Interestingly, it wasn’t until four years into my relationship with Norton that I even learned of Owen’s existence. When I asked him about this many years later, he merely chuckled and said that they must have been bickering about something at the time. These long silences and petty, frequent skirmishes defined Norton’s relationship with Owen, who, as he notes, was his equal in depth and breadth of knowledge and opinions (though of course not the same knowledge and opinions). But he proved a good foil for Norton — perhaps the only person who has ever matched him in brilliance, eccentricities, and passions. I had once liked him very much.
PART II. MICE
I.
After graduating from college, I began medical school12 in the fall of 1946. I have little of interest to say about medical school itself; even its dullness and the unimaginativeness of my fellow students were not too great a surprise to me. I went to medical school because it was what one did back then if one was interested in anything even tangentially related to the biology of the human body. Were I an undergraduate today, I probably would bypass it in favor of a doctoral program in virology or microbiology or some such. It is not that medical school in itself is not an interesting or even stimulating environment; it is that the people who tend to matriculate there lean toward the self-righteous and sentimental, more interested in the romantic heroism of doctoring with which the profession has allowed itself to become suffused and associated than in the challenge of scientific inquiry.
This was perhaps even more true fifty years ago than it is today. My classmates — or at least those I came in contact with over my four years — were easily divided into two categories. Those in the first category, the less objectionable of the two, were dull and obedient and enjoyed memorization. Those in the second, more offensive group were grasping and dreamy, bewitched by their own future status in the world. But they were all ambitious, competitive, and eager for their own bit of glory.
I was not a particularly distinguished student. Although I was probably one of the most intellectually curious and creative members of my class, or even the entire school, there were many, many others who were better, more diligent students than I: they went to every class, they took notes, they did each night’s reading. But I was occupied with other things. At the time I was an avid beetle collector, a habit and interest I had maintained since childhood; naturally, the opportunities to find unusual beetles in Boston were somewhat limited, but during the spring months, I would take sometimes days at a time and ride a train down to Connecticut, where Owen was earning a doctorate in American literature at Yale.
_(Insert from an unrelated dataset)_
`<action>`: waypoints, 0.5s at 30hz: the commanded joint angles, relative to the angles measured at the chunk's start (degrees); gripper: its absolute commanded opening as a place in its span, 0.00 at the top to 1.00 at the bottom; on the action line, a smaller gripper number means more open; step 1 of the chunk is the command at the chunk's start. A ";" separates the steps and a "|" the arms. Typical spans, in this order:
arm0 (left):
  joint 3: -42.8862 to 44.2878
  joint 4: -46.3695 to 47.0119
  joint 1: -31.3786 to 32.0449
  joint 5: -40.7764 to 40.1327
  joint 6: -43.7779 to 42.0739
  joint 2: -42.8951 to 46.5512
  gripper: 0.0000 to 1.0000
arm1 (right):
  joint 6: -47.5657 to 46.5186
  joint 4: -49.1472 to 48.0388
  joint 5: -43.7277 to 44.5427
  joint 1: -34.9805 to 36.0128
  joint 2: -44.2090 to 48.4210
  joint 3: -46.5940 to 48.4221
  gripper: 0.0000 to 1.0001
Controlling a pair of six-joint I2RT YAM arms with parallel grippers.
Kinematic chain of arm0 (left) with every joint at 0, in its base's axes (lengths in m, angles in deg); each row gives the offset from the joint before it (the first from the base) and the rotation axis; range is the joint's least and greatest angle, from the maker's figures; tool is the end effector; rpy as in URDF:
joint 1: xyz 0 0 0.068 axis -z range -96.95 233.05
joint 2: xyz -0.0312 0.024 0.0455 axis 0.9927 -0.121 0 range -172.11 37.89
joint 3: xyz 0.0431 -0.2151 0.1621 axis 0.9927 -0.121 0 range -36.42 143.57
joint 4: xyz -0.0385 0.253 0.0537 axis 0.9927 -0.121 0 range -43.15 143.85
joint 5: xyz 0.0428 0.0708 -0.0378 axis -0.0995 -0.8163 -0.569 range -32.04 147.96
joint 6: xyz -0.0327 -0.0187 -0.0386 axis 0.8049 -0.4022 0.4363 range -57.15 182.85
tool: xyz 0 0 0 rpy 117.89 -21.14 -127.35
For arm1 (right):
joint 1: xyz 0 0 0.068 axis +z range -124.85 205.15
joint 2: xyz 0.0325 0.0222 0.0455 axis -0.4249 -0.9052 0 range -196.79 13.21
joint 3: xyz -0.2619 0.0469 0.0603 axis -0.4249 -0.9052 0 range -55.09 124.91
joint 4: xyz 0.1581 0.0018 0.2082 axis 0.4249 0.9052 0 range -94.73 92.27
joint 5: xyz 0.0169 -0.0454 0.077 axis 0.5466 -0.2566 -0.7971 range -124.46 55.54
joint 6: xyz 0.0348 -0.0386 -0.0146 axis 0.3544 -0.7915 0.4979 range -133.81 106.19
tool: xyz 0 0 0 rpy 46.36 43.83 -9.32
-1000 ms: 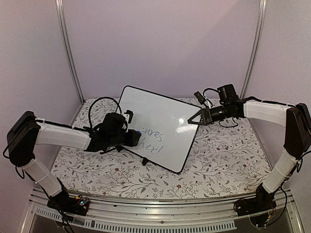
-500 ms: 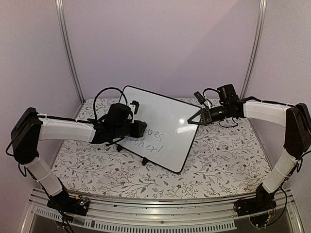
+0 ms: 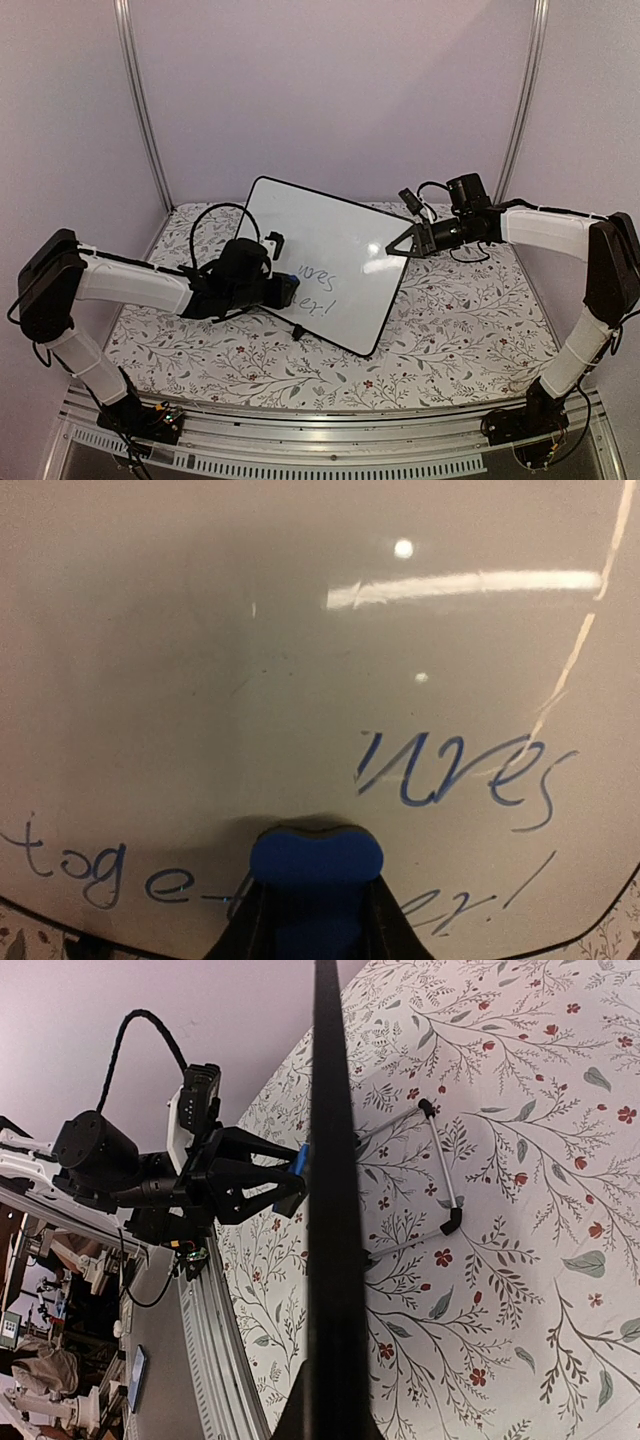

I would leave my bag at his place and then catch another, smaller, dozier train out to the countryside, where I would spend the day in one field or another with my net and my notebook and a pickle jar containing a bloom of cotton damp with formaldehyde. When the sky grew orange, I would hitchhike back to New Haven, where I would spend the evening in Owen’s suite, eating whatever he had prepared and trying, with limited success, to engage him in conversation. Owen had grown more and more silent over the years (for which I must admit I was grateful, for his elaboration on his studies, which concerned Walt Whitman and the American imagination, sorely tested my claims of intellectual promiscuity), and watching him cut his omelet into small, fussy trapezoids, I had to stop myself thinking that he reminded me of our stolid, lumpen father.